В результате я расспрашивал Чечилию подолгу и словно бы на ощупь, не зная сам, что я хотел выяснить. Вот образец нашего разговора.
— Скажи, а Балестриери никогда не говорил тебе, за что он тебя любит?
— Уфф, снова за старое, опять Балестриери…
— Прости, но мне непременно надо знать.
— Что знать?
— Да я и сам толком не знаю что. Знаю только, что это касается Балестриери и тебя. Так скажи, он говорил тебе, почему он любит тебя?

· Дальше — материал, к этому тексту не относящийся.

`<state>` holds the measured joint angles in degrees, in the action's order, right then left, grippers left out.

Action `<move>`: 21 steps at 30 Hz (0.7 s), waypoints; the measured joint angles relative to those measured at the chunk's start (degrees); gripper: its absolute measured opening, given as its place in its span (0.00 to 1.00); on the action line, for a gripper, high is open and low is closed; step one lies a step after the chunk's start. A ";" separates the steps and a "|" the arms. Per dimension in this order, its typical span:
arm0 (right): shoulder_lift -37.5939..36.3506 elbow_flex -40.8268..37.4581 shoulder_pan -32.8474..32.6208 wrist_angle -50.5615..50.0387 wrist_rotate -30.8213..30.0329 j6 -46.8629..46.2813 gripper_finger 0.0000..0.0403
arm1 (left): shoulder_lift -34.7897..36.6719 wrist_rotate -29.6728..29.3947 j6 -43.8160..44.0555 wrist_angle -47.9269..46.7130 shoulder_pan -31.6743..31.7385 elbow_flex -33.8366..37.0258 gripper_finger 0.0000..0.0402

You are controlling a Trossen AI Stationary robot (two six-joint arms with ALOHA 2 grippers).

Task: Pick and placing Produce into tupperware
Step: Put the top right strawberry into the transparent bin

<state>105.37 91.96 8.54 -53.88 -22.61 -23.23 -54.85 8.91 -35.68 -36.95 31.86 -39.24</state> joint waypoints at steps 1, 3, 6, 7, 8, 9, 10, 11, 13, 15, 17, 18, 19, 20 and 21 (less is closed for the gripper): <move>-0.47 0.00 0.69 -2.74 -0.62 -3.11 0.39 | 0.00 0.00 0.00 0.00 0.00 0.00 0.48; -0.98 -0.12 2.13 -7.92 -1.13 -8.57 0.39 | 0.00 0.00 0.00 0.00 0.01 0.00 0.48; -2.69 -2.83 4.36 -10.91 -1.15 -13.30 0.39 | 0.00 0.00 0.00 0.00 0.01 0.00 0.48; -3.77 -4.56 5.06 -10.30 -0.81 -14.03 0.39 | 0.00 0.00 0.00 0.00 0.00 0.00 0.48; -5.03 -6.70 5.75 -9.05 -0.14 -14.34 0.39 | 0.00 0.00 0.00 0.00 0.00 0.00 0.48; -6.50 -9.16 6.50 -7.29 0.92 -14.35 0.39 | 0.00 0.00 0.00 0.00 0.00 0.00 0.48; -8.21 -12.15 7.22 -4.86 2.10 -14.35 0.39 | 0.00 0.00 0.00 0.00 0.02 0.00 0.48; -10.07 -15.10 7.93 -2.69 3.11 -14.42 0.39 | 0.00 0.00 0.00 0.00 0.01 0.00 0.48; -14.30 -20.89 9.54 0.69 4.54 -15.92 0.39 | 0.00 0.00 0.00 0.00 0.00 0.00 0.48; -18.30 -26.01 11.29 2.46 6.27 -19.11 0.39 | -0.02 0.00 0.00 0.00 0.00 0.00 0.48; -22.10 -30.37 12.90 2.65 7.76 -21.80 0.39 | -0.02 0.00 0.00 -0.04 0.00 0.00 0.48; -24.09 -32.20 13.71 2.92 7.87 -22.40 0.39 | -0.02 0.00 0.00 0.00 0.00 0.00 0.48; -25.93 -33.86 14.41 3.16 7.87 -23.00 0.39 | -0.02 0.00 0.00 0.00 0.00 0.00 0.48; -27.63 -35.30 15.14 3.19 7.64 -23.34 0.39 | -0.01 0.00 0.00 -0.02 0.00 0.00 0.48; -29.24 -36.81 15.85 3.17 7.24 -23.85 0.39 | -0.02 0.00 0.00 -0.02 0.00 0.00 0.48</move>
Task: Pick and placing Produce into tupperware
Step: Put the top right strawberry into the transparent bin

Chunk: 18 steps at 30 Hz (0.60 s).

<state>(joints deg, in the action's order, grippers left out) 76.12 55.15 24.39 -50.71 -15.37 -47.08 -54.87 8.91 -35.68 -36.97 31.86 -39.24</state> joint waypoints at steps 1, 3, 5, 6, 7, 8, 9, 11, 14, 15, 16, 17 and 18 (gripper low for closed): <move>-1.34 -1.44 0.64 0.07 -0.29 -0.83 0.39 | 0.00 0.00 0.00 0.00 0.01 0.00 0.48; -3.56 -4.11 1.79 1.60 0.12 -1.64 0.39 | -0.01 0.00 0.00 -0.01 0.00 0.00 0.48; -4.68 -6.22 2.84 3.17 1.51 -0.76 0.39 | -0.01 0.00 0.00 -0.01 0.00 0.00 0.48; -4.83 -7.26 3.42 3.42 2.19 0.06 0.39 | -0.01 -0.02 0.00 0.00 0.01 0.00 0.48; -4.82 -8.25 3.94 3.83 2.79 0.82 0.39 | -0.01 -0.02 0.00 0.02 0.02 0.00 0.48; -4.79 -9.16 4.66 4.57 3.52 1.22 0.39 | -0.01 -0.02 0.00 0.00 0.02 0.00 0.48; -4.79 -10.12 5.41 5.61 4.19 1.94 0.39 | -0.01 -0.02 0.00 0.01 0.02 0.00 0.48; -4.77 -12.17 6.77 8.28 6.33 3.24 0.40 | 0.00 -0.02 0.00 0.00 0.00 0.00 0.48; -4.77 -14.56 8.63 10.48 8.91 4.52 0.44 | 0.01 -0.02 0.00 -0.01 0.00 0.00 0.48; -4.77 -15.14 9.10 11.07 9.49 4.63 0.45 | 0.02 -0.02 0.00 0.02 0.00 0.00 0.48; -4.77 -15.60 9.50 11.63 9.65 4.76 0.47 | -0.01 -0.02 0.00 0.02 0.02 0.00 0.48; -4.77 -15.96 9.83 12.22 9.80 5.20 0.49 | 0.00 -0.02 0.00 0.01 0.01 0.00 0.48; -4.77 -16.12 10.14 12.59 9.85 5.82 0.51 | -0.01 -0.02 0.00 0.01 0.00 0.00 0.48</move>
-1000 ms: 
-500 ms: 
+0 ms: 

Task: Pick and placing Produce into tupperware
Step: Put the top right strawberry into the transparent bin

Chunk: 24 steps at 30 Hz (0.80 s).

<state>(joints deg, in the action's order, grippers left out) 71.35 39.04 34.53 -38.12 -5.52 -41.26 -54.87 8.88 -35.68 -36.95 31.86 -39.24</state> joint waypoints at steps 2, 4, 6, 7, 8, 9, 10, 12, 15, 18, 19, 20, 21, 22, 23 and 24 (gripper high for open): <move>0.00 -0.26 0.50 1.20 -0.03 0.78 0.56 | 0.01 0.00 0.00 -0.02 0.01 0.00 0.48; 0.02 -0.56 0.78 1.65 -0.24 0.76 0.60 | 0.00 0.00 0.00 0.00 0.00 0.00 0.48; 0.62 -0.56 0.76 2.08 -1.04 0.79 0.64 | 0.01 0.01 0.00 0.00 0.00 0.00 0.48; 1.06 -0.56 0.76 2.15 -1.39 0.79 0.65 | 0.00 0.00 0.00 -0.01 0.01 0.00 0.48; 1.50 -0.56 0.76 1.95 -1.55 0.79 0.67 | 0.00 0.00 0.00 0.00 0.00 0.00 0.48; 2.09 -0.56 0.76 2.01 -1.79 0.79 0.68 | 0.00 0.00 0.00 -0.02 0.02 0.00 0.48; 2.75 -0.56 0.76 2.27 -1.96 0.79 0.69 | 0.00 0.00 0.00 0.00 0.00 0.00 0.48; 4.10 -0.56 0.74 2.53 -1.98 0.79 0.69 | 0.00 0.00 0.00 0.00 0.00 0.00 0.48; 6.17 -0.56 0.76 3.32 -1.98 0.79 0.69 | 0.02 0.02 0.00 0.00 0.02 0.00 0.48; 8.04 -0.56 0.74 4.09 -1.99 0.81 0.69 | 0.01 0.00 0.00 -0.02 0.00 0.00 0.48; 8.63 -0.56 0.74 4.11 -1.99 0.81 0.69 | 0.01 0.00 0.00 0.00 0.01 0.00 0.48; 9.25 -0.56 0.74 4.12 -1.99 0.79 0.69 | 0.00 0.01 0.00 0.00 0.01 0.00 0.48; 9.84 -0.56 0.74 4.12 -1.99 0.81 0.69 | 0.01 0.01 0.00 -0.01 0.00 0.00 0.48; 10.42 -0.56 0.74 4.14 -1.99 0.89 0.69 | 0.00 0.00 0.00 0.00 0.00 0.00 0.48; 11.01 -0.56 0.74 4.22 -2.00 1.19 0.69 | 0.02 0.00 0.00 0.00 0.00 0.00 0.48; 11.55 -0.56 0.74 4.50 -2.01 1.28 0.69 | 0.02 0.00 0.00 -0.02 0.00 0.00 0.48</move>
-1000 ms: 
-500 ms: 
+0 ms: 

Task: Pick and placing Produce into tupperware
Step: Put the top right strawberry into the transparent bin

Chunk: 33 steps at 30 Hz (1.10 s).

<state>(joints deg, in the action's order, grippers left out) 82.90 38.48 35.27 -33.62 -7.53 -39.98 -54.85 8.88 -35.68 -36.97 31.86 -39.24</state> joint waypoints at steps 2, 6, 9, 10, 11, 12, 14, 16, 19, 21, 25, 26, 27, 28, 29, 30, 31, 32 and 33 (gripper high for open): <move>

— Нет, он просто любил меня, и все,
— Видно, я неточно выразился. У любви не бывает причин, это верно, человек любит, и все; но всякая любовь бывает как-то окрашена. Ты любишь, и при этом тебе грустно, или весело, или тревожно, ты можешь быть доверчив, а можешь быть ревнив — в общем, за любовью всегда есть что-нибудь еще. Балестриери, видимо, испытывал к тебе почти маниакальную страсть — ты сама на это намекала. Ты была для него пороком, наркотиком, чем-то, без чего он не мог обойтись, — это твои собственные слова. Так откуда взялась эта мания?